● Brief:
Line by line, give the data again exactly as it appears, but without pictures.

= Beginning of Section =

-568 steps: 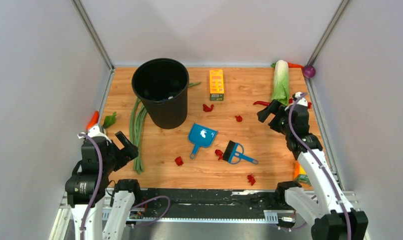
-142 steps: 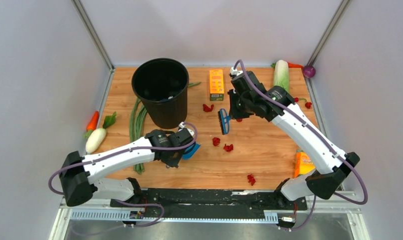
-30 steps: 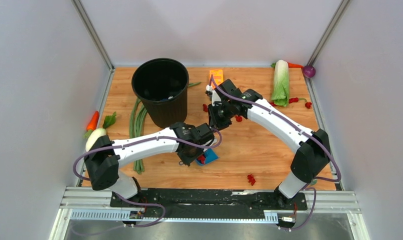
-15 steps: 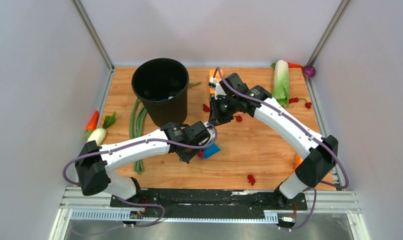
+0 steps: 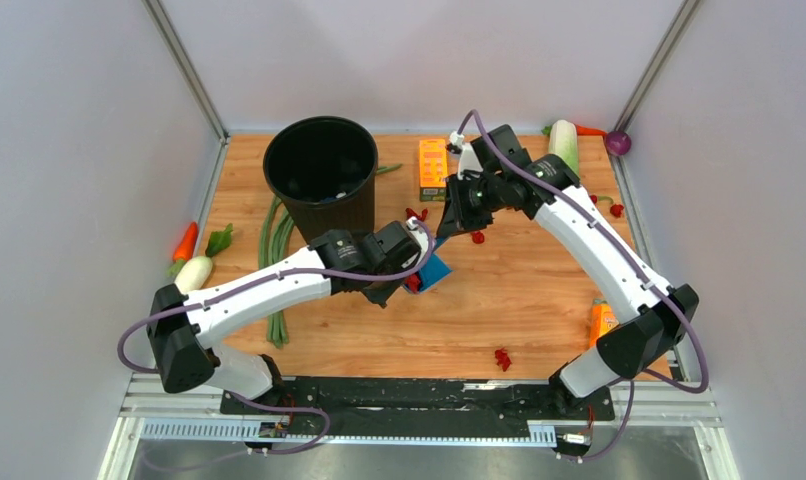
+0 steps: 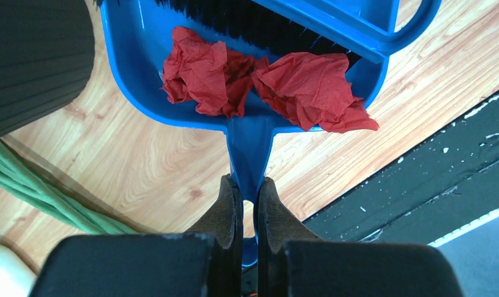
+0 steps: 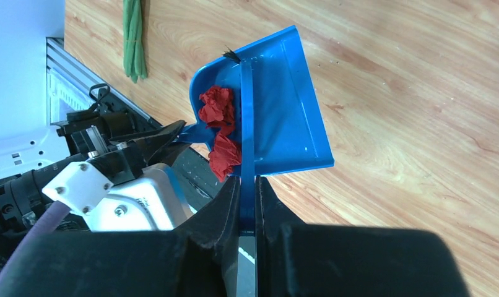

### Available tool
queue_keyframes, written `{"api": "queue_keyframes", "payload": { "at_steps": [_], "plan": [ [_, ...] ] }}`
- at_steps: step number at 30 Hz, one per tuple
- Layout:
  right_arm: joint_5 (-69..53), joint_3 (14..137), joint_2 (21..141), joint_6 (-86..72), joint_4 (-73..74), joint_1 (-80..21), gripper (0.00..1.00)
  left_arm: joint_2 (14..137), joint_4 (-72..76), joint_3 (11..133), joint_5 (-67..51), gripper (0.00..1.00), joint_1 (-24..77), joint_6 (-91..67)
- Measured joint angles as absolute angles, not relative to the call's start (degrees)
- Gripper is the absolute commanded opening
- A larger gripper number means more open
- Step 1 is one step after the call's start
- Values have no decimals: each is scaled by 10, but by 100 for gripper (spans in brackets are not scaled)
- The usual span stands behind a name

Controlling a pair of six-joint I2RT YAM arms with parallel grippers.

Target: Sweep away the paper scraps from the table

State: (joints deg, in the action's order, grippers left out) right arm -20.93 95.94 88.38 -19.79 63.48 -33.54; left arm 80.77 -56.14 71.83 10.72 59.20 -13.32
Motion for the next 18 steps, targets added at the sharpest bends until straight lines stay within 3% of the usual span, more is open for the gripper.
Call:
{"api": "queue_keyframes", "payload": {
  "at_steps": [18],
  "plan": [
    [-197, 984, 860, -183, 662, -279, 0, 807, -595, 772, 111, 0, 592, -131]
  ]
}}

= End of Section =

● Answer:
-568 steps: 
-142 steps: 
-30 steps: 
-15 steps: 
+0 steps: 
+0 steps: 
+0 steps: 

### Available tool
queue_keyframes, written `{"api": "queue_keyframes", "payload": { "at_steps": [_], "plan": [ [_, ...] ] }}`
- at_steps: step number at 30 Hz, one per tuple
- Layout:
  right_arm: joint_5 (-69..53), joint_3 (14..137), joint_2 (21..141), joint_6 (-86..72), joint_4 (-73..74), joint_1 (-80..21), gripper (0.00..1.00)
  left_arm: joint_2 (14..137), joint_4 (-72..76), joint_3 (11..133), joint_5 (-67..51), gripper (0.00..1.00), joint_1 (-24..77), joint_6 (-91..67)
- Measured joint angles as absolute angles, not relative to the call's start (degrees)
- Gripper is the absolute commanded opening
- A larger gripper number means more open
- Step 1 is one step after the call's start
- Values have no decimals: each is scaled by 10, but by 100 for gripper (spans in brackets are not scaled)
- The usual span stands behind a name

Controlling a pair of six-joint I2RT YAM arms with parallel grippers.

Target: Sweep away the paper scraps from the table

State: (joints deg, in the action's order, grippers left out) right arm -20.93 95.94 88.38 -19.79 63.48 -33.54; left arm 80.77 -56.14 71.83 10.72 59.20 -13.32
Motion for the next 18 steps, targets added at the sharpest bends until straight lines stay within 3% of the usual span, more is open for the gripper.
Call:
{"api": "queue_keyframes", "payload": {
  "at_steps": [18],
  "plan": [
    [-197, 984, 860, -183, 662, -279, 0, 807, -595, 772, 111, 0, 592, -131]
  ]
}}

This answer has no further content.